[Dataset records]

########

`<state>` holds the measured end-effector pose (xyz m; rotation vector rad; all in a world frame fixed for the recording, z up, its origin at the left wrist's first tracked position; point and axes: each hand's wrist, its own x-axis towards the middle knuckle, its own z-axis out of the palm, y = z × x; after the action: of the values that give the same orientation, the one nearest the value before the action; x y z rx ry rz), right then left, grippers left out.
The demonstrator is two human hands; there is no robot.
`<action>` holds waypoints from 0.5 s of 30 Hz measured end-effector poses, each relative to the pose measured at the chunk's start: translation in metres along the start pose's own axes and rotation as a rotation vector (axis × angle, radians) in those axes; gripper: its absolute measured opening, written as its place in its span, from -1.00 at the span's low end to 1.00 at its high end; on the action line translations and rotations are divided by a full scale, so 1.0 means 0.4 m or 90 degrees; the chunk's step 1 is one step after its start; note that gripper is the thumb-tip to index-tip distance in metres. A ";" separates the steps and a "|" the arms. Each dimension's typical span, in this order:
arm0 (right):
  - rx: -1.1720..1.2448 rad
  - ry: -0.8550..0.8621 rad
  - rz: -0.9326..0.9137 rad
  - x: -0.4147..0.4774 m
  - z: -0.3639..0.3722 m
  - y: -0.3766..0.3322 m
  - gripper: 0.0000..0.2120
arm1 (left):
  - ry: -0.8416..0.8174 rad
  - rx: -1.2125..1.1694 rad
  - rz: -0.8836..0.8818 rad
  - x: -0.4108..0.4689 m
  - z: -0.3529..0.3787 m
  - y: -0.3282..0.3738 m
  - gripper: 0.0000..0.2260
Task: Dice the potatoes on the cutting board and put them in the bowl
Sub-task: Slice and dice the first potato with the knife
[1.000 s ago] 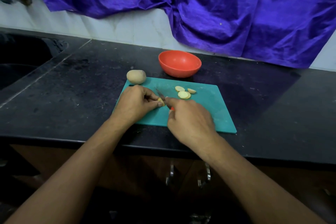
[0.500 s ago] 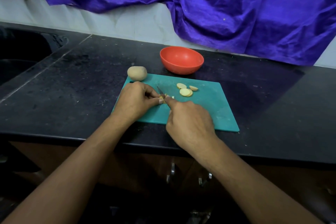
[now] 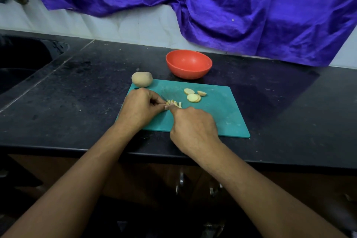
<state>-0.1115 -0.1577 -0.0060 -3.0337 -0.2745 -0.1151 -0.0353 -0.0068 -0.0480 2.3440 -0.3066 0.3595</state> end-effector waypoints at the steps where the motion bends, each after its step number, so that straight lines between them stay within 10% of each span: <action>1: -0.005 -0.002 -0.003 -0.001 0.000 0.000 -0.45 | 0.001 0.002 0.002 0.001 0.001 -0.001 -0.94; 15: 0.435 -0.007 0.082 -0.016 0.028 0.132 -0.62 | -0.006 -0.044 -0.005 -0.004 0.000 -0.012 -0.96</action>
<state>-0.1075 -0.2095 -0.0222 -2.3627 -0.0889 0.0072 -0.0354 -0.0031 -0.0517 2.2784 -0.3096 0.3298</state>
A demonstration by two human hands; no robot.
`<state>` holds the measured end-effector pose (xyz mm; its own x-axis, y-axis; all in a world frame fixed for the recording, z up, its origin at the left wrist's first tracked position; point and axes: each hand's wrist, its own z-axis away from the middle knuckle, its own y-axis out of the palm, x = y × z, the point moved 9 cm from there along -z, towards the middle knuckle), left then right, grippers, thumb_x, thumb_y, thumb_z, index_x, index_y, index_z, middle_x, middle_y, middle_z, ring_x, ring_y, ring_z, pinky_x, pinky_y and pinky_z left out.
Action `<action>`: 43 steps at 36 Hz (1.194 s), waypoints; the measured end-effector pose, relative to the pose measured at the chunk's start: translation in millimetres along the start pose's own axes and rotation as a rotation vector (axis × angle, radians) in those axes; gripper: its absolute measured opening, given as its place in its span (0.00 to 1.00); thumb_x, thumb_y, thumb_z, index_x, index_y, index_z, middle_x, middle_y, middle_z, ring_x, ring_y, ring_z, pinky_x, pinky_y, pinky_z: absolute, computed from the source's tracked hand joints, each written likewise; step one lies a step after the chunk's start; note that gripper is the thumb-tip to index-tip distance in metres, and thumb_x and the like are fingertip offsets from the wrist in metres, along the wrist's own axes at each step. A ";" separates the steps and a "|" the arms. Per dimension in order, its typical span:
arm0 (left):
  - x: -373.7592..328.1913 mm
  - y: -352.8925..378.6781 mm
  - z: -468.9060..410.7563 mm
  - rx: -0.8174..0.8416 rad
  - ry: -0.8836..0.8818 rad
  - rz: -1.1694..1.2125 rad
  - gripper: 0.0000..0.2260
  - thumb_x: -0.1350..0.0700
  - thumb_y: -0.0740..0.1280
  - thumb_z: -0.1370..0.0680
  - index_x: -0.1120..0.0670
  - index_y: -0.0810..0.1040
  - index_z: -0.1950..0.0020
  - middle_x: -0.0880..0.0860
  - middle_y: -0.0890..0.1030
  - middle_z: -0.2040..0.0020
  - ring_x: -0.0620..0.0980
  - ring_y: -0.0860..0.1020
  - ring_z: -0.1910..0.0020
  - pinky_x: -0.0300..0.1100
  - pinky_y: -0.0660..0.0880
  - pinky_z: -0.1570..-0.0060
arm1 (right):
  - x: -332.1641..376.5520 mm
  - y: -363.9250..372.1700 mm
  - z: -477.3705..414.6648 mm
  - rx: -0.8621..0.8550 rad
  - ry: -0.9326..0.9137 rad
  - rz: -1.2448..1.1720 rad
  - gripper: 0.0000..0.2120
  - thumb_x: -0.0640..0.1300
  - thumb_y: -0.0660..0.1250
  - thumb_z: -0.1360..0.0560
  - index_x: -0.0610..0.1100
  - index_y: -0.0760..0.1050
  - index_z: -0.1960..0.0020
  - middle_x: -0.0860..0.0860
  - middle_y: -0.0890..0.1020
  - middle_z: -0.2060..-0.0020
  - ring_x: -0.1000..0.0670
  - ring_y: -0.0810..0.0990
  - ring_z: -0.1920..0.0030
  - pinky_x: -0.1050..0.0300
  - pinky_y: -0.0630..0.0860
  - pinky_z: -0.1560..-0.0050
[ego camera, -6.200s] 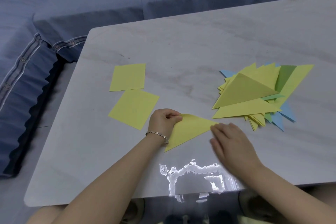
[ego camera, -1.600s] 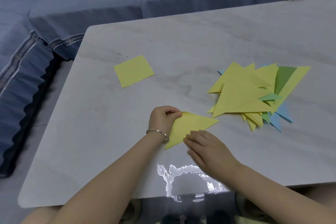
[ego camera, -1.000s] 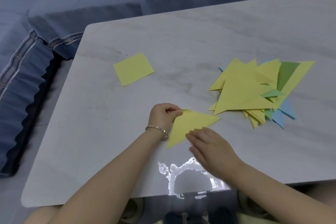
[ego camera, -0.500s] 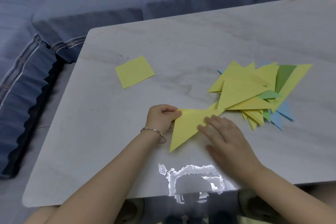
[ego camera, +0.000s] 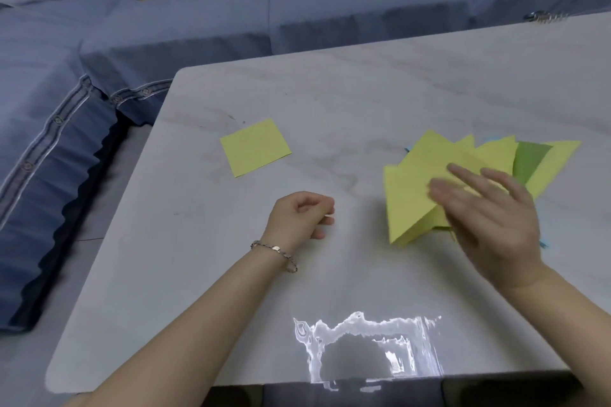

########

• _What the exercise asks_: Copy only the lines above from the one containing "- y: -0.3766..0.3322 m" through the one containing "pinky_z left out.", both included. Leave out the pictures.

• _Solution to this exercise_:
  - y: -0.3766..0.3322 m
  - gripper: 0.0000..0.2120
arm1 (left):
  - ry: -0.8416..0.8174 rad
  - rx: -1.2125..1.1694 rad
  - rz: -0.8836..0.8818 rad
  - x: -0.4108..0.4689 m
  - z: -0.3529..0.3787 m
  - y: -0.3282..0.3738 m
  - gripper: 0.0000..0.2260
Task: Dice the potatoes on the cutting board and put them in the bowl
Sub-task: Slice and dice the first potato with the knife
[1.000 s ago] 
[0.500 s ago] 
[now] 
<state>-0.1115 -0.1577 -0.0060 -3.0337 -0.2745 -0.1151 -0.0353 -0.0068 -0.0480 2.3440 -0.3066 0.3595</state> end-effector waypoints at the steps where the motion bends, each after its step number, so that straight lines between them stay within 10% of each span: <action>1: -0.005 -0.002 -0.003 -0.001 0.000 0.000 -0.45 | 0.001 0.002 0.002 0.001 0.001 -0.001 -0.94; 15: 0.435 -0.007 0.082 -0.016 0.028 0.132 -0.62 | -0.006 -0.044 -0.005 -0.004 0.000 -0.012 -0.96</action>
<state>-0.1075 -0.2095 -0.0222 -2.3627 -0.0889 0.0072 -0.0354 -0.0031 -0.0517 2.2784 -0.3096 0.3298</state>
A demonstration by two human hands; no robot.
`<state>` holds the measured end-effector pose (xyz mm; its own x-axis, y-axis; all in a world frame fixed for the recording, z up, its origin at the left wrist's first tracked position; point and axes: each hand's wrist, its own z-axis away from the middle knuckle, its own y-axis out of the palm, x = y × z, the point moved 9 cm from there along -z, towards the middle knuckle), left then right, grippers, thumb_x, thumb_y, thumb_z, index_x, index_y, index_z, middle_x, middle_y, middle_z, ring_x, ring_y, ring_z, pinky_x, pinky_y and pinky_z left out.

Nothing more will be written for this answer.